Little did I know. Did you know that many women don't get morning sickness until week 6? Which I have just approached? Did you also know that it's not morning sickness when it lasts all day? But the funny thing is, when I start feeling a little nauseated, I drink a little Pepto and eat something, and that seems to settle me down right away. And I feel fine in the morning. Come see me at noon and about 7pm, then we'll talk about how good I'm feeling. But it's worth it if it means that baby is making itself at home in my belly.
August 29 - Tonight we told mom, dad, Granny, and Granddaddy. We went out to eat and gave them Grandparents Day cards. It was so exciting to tell them! I'm so glad at times like this to be living so close to all of them. Granddaddy bought us dinner, telling us to "save our money for baby shoes!" He also told us how hard it was for him not to tell our cashier! Haha, way cute!
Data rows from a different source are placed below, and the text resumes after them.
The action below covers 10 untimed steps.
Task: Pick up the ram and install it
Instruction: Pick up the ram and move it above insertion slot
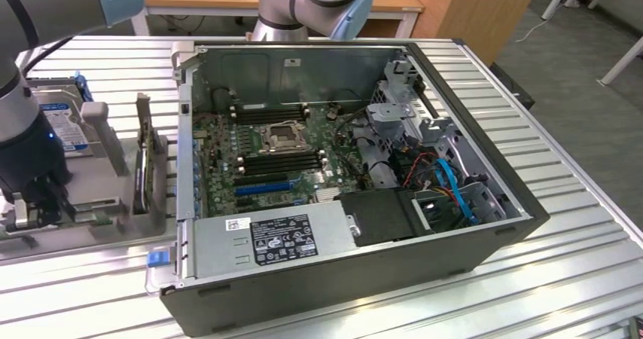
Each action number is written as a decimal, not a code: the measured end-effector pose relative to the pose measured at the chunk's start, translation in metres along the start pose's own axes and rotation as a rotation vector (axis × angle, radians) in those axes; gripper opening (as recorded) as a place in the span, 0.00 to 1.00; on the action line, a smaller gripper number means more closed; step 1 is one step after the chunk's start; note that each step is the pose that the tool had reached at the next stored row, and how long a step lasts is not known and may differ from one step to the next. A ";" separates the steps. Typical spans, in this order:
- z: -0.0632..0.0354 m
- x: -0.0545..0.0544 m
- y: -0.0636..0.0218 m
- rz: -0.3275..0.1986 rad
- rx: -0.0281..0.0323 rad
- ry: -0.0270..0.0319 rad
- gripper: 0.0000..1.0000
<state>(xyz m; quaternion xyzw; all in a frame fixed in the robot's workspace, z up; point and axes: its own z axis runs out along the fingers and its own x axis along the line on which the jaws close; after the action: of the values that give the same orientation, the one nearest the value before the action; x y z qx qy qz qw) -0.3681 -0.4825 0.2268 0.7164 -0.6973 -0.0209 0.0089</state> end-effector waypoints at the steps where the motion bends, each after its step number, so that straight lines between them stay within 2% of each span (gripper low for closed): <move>1: -0.0016 0.000 0.0001 0.000 0.0000 0.0000 0.11; 10: -0.0173 0.000 0.0007 0.000 0.0000 0.0001 0.11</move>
<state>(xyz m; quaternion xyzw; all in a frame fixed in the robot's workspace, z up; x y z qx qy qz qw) -0.3681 -0.4825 0.2440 0.7164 -0.6973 -0.0209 0.0090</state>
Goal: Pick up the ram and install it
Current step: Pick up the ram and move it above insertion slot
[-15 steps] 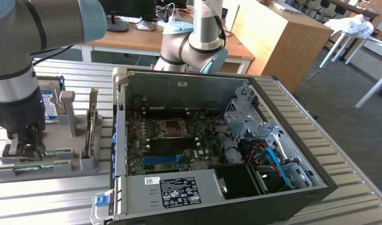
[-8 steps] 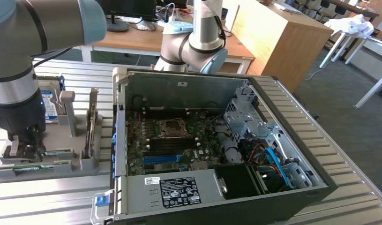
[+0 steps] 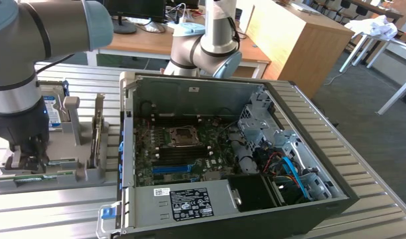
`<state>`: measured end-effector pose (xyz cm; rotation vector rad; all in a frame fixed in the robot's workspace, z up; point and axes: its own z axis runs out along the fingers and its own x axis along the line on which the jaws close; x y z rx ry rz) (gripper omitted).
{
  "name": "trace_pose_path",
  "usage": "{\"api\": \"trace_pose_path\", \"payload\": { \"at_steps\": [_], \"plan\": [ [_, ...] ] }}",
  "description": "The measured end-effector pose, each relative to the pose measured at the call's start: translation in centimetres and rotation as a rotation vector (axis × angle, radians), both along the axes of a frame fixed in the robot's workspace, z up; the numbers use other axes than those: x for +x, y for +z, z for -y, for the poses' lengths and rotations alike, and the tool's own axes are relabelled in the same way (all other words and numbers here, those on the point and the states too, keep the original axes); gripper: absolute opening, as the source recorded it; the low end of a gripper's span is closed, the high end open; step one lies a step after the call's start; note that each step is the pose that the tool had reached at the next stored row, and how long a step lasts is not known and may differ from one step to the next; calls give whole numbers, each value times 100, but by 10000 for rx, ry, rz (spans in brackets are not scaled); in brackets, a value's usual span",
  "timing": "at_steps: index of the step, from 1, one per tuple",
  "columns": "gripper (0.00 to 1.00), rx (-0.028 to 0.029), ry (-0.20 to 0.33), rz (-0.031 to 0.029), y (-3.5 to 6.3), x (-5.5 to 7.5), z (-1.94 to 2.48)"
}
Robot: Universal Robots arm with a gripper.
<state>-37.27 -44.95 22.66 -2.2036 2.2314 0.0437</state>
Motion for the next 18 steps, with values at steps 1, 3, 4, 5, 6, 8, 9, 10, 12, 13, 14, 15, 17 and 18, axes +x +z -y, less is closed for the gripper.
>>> {"api": "trace_pose_path", "payload": {
  "at_steps": [1,3,4,5,6,8,9,10,12,13,14,15,17,18],
  "plan": [
    [30,0,0,0,-7,0,0],
    [30,0,0,0,-22,0,0],
    [30,-1,0,-1,-28,0,0],
    [30,0,0,-1,-35,0,0],
    [30,0,0,-1,-42,0,0],
    [30,0,0,0,-56,0,0],
    [30,0,0,-1,-64,0,0],
    [30,-1,0,-1,-71,0,0],
    [30,0,0,0,-86,0,0],
    [30,0,0,0,-94,0,0],
    [30,0,0,0,-101,0,0],
    [30,-1,0,-1,-109,0,0],
    [30,-1,0,-1,-124,0,0],
    [30,0,0,-1,-131,0,0]
  ]
}}
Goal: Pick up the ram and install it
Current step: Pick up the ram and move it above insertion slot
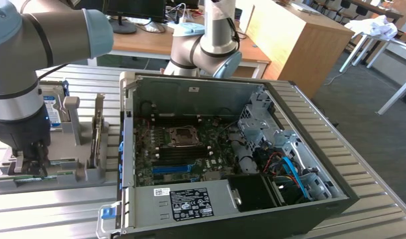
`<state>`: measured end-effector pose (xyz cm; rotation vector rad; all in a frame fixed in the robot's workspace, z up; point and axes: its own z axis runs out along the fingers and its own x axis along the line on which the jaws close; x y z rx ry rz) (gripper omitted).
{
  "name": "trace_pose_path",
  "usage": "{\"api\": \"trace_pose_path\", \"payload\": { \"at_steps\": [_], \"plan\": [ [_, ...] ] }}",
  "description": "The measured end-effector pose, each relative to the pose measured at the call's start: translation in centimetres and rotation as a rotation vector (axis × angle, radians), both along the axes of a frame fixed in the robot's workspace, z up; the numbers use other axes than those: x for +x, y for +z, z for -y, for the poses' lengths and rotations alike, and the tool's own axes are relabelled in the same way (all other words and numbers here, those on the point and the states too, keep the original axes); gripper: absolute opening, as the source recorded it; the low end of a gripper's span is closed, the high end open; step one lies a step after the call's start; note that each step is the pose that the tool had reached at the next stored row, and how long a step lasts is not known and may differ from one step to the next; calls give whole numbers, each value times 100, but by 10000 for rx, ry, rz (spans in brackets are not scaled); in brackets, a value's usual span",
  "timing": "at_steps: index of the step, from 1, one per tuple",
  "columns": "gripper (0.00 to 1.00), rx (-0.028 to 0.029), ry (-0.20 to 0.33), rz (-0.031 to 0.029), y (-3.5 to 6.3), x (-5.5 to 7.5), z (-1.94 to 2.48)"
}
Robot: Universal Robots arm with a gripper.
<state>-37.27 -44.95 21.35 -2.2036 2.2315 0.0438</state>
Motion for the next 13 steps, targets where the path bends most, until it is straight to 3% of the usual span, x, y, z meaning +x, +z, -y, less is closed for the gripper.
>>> {"api": "trace_pose_path", "payload": {
  "at_steps": [13],
  "plan": [
    [30,0,0,0,-90,0,0]
  ]
}}
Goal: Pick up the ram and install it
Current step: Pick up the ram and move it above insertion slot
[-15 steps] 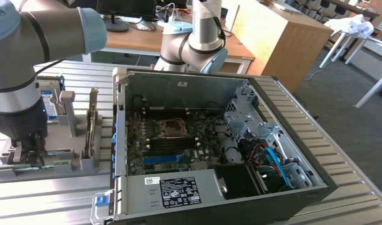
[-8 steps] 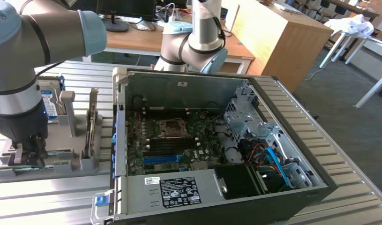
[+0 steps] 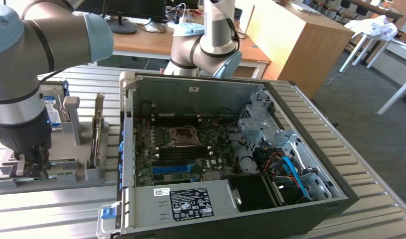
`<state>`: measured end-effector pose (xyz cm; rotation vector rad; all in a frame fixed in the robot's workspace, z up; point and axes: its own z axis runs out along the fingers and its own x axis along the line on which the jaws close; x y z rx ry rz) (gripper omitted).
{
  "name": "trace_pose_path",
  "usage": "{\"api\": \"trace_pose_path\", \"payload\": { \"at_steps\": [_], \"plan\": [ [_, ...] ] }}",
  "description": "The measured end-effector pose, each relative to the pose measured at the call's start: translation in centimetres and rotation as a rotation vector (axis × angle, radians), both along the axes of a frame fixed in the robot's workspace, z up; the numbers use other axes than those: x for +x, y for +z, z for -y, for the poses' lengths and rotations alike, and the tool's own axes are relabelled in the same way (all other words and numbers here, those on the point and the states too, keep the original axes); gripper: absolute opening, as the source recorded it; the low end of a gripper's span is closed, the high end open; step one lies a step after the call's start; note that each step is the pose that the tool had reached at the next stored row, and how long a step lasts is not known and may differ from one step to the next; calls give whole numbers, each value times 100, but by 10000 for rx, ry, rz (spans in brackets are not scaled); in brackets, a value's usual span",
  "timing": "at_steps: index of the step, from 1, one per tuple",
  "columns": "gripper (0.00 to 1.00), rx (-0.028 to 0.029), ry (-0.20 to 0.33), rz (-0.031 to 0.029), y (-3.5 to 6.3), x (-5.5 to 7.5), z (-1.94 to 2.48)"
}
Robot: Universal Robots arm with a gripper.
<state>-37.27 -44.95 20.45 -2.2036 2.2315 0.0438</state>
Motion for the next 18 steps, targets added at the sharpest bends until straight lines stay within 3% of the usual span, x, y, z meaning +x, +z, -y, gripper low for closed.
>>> {"api": "trace_pose_path", "payload": {
  "at_steps": [18],
  "plan": [
    [30,1,0,1,-23,31,0]
  ]
}}
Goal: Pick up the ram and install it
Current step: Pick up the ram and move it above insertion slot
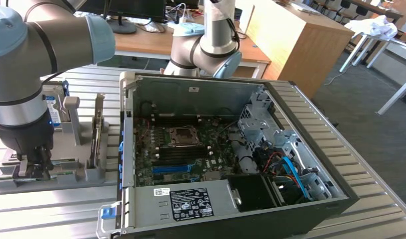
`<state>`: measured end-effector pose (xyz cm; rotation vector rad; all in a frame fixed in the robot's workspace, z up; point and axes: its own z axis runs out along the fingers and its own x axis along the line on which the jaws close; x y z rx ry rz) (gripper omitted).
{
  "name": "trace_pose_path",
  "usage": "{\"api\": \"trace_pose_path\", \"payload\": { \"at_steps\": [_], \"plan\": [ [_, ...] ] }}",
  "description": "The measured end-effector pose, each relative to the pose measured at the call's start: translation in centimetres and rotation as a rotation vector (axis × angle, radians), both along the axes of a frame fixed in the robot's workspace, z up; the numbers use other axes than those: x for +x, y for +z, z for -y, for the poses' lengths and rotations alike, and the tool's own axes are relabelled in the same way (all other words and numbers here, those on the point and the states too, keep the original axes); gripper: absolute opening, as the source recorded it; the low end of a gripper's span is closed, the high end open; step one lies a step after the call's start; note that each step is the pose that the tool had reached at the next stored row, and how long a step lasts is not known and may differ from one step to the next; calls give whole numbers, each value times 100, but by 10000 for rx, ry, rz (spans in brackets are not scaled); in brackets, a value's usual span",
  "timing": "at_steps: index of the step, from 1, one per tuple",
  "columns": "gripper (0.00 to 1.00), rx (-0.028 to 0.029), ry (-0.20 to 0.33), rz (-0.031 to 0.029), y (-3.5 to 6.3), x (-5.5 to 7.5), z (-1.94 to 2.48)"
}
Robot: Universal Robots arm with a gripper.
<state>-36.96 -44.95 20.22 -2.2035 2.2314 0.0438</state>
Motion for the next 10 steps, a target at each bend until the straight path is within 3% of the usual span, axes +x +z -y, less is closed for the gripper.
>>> {"api": "trace_pose_path", "payload": {
  "at_steps": [10],
  "plan": [
    [30,2,0,1,-12,10,0]
  ]
}}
September 3 - Today is our third anniversary. So far, only 5 people know besides us - Jenn, mom & dad, and Granny & Granddaddy. I wish I could tell everyone that even though we're not doing anything that exciting for our anniversary tonight (we have youth group at church), we will always remember this anniversary because of my new belly! But I can't tell anyone that. Today I wore some of my most comfortable black pants. Elastic black pants. I have already had to roll them down because the elastic is too tight. What's the point of elastic if it doesn't stretch to the breaking point?? On the other hand, I have caught myself rubbing my belly today because it's poking out over the elastic. Not drastically, but just enough that I can see it.
Later update - I showed Stephen when I got home from work why I had to roll my pants down today. This was our conversation that followed:
Stephen: (rubbing my belly) Awww, is that him?
Me: Or her!
Stephen: Or... them!
Me: Or my BLT from lunch!
September 16 - Okay, now I'm pretty much updated. Two weeks ago we went to Georgia for our anniversary, and we told Stephen's family while we were there. It is hard to get that many people together in one room at one time to tell them news!! But we did it. They were all so cute - especially Jennifer! She's going to be a fun aunt.
So now, it's public knowledge. We have a pool at work already for the sex of the baby and the due date. The doctor told me April 20 for the due date, but we'll just see. I'm sorry for such a long post, but as you can see, I've been updating it pretty much since the day I found out! So that's a lot of catching up to do!! Kudos if you made it this far.